VANCOUVER -- This back-to-school season will look a little different for students at the University of British Columbia and Simon Fraser University.

In the schools' latest updates on the response to COVID-19, both universities outlined some of the changes the school will be making ahead of September.

One of the most impactful changes is that both institutions are offering mostly online classes, instead of in person, largely due to physical distancing and other public health guidelines meant to flatten the COVID-19 curve.

While some of B.C.'s restrictions are loosening in the coming days and weeks, no timeline has been given for the ease of a ban on gatherings of 50 or more people.

UBC's message from president and vice-chancellor Santa Ono was posted online, but was also sent to faculty, staff and students in Vancouver and at UBC's Okanagan campus.

Ono said select smaller classes will still meet in person, with students and teachers expected to adhere to those guidelines.

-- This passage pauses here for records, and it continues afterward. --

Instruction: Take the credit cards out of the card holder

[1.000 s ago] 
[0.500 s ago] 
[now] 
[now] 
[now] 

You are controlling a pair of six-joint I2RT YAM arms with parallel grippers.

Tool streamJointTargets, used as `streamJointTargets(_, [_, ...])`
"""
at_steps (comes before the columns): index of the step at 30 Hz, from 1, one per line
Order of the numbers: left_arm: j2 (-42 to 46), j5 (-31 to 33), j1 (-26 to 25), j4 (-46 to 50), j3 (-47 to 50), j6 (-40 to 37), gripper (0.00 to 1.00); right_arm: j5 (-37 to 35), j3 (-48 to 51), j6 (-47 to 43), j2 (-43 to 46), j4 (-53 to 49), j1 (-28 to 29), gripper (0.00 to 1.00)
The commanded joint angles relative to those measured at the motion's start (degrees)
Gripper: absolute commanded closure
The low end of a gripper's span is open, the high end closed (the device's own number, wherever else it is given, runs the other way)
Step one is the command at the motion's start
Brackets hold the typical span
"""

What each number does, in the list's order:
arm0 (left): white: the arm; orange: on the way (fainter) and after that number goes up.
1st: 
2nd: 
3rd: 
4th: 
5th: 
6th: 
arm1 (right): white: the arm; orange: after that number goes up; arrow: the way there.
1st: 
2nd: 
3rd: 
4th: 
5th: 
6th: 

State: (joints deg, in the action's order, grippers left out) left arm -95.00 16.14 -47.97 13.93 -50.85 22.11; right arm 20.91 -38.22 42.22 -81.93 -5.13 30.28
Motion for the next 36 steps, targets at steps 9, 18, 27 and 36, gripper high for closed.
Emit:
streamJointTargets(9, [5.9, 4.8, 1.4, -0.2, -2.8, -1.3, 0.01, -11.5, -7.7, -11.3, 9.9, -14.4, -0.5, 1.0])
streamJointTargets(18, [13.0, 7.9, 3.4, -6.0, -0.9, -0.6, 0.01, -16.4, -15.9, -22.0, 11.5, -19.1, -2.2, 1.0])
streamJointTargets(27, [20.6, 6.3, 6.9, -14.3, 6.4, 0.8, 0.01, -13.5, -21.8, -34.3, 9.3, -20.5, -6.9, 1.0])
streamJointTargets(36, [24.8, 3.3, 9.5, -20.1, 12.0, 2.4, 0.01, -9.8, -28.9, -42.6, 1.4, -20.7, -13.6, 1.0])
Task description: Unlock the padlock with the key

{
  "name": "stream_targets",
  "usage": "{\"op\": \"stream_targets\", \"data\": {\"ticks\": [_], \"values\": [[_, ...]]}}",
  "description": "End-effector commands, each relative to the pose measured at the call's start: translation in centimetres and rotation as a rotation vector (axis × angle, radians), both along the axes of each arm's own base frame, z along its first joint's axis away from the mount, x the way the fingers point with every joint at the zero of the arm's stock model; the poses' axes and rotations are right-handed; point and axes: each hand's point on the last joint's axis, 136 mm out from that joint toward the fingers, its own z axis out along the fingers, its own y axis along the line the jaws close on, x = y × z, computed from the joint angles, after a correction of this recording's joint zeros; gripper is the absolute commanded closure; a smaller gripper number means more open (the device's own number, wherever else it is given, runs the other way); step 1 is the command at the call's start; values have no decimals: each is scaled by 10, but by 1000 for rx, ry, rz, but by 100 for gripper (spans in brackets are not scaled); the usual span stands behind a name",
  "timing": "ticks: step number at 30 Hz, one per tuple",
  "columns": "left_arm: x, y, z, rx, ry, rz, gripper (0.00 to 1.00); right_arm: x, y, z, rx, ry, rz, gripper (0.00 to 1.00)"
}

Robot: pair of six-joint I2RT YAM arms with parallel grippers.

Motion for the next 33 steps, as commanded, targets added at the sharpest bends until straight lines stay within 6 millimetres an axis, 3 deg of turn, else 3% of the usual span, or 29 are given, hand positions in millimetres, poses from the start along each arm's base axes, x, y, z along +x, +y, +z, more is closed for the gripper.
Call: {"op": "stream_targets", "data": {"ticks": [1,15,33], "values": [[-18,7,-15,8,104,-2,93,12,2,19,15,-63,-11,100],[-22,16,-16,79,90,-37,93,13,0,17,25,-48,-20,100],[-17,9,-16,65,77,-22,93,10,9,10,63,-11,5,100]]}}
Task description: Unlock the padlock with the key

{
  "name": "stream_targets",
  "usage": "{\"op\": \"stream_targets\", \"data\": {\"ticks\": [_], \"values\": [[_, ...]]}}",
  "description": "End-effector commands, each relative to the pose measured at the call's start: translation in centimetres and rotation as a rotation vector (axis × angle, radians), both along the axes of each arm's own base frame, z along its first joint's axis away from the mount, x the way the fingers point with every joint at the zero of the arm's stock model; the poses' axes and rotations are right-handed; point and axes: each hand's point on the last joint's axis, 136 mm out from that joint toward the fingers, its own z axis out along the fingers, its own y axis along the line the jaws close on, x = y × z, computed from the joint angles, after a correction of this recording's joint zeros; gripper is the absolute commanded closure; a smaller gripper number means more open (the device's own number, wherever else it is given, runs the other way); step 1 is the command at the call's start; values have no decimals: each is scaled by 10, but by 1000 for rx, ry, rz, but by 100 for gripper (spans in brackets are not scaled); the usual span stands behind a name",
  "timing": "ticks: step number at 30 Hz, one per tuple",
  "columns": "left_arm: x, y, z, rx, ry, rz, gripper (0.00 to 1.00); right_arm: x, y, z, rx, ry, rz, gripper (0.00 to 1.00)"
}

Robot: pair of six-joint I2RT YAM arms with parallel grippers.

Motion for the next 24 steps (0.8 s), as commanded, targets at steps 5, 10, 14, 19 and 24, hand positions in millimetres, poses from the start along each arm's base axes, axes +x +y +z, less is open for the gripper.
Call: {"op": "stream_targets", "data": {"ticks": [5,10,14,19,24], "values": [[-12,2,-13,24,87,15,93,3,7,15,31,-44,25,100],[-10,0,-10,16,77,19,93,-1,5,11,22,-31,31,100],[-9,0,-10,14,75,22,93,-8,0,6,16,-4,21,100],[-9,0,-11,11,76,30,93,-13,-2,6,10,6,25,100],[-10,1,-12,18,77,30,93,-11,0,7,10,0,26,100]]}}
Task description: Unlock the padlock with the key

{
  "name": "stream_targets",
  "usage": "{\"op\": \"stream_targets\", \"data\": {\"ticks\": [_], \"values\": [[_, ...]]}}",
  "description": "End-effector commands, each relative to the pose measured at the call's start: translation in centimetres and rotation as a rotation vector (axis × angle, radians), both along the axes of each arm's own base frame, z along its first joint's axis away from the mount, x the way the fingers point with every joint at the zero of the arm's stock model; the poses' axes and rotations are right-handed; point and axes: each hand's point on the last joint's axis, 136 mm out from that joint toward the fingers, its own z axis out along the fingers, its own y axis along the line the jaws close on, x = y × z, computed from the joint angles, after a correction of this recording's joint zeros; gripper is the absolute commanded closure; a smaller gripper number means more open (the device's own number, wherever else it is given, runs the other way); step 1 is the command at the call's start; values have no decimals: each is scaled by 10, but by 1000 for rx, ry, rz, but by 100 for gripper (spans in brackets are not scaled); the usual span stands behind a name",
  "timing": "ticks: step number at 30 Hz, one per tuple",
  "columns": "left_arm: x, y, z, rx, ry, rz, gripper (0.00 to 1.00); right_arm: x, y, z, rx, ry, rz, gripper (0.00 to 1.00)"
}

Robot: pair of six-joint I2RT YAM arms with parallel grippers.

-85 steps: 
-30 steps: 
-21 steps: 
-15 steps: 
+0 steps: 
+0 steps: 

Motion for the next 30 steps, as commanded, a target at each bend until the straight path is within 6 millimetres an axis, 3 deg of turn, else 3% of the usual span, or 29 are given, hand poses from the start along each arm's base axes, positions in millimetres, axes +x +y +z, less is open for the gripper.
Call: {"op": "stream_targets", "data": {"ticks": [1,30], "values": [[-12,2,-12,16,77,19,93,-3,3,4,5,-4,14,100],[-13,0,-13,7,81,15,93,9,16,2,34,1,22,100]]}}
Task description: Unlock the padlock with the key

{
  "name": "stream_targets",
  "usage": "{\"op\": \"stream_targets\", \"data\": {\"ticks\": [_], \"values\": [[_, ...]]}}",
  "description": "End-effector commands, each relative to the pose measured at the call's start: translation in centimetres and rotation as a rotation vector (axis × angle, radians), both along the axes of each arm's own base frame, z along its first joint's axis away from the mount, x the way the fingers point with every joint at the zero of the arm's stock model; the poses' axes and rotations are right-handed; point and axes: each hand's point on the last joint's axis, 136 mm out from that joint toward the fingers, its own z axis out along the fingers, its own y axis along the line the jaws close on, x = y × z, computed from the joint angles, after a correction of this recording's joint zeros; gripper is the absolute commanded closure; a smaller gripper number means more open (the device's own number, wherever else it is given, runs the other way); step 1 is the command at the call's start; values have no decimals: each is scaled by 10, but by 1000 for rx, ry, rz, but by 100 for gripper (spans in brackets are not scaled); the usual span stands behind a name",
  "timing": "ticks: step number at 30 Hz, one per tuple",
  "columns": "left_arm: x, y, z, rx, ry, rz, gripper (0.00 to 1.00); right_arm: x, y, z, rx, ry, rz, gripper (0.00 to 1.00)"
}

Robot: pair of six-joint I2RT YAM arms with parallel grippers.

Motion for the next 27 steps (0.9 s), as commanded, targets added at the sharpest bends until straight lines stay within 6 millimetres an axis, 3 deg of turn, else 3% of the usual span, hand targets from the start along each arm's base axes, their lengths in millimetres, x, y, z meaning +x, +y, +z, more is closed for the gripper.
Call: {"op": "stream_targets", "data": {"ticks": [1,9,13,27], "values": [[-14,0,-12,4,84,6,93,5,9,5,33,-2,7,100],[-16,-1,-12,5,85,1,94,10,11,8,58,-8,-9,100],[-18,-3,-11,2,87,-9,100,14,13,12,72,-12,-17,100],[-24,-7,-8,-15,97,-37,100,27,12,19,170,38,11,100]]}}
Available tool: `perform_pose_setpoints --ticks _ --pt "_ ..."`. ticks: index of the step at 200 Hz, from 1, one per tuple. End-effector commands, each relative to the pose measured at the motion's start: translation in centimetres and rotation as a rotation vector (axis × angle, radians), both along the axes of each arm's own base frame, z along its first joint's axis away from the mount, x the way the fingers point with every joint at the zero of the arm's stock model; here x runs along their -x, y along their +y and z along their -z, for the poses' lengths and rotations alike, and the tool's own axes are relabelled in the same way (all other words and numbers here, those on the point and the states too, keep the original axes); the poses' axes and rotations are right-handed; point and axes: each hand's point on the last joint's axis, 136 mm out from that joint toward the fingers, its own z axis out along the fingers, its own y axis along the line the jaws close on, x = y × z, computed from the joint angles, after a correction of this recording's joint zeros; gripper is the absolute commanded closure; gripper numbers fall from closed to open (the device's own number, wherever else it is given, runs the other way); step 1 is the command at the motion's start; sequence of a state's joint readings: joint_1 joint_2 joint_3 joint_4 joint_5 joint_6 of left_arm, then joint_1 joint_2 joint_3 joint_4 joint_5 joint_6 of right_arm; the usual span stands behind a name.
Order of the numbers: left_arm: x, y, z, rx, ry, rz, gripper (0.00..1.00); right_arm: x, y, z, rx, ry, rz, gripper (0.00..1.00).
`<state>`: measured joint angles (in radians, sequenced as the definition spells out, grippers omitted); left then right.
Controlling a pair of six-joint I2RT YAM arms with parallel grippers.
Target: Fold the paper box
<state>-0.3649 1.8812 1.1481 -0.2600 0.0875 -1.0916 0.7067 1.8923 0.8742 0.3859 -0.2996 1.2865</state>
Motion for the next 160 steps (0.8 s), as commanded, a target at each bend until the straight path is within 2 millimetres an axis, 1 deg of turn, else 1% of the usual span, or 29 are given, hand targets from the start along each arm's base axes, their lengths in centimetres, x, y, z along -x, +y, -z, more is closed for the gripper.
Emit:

"We will maintain a clear focus on ensuring high-quality face-to-face instruction, where possible, and high-quality remote instruction," Ono wrote in the online update.

He said individual faculties within the school will give updates to students on specific programs in the coming weeks.

Details on whether students will be able to live in residences will be provided when confirmed, Ono said, and the school acknowledges travel restrictions may have an impact on international students.

The school's plan for those students will also be shared when available.

SFU's vice-president of academic and provost Jonathan Driver said in a similar post that in-class learning will take place when classes "cannot easily be replicated" online. Some examples include lab-based classes, field trips and graduate classes where in-person participation is necessary.

He also said some extra-curriculars, such as co-op and recreation, may be able to go ahead if they follow the health and safety guidelines.

A national group representing students said there are concerns about accessing virtual classes.

"We take for granted in urban communities that everyone is wired with an internet connection, but for many Canadians, that is not the case," said Kaylin McClusky, executive director of Canadian Alliance of Student Associations. "We know that many students rely on campus resources to connect, whether that be Wi-Fi or even computer access for some."

A survey commissioned by the Canadian Association of University Teachers and the Canadian Federation of Students found a significant number of students are reconsidering their plans for the fall semester, some even considering dropping out because of income loss and concerns about the quality of online learning.

"Students and their families are worried about their health, the financial implications of the COVID-19 pandemic, and the uncertainty about how classes will be taught in the fall," said CAUT executive director David Robinson in a news release. "Among those students who say they will still be able to afford their tuition fees and living costs, a large number — about 75 per cent — are worried that distance learning will create a poor learning experience."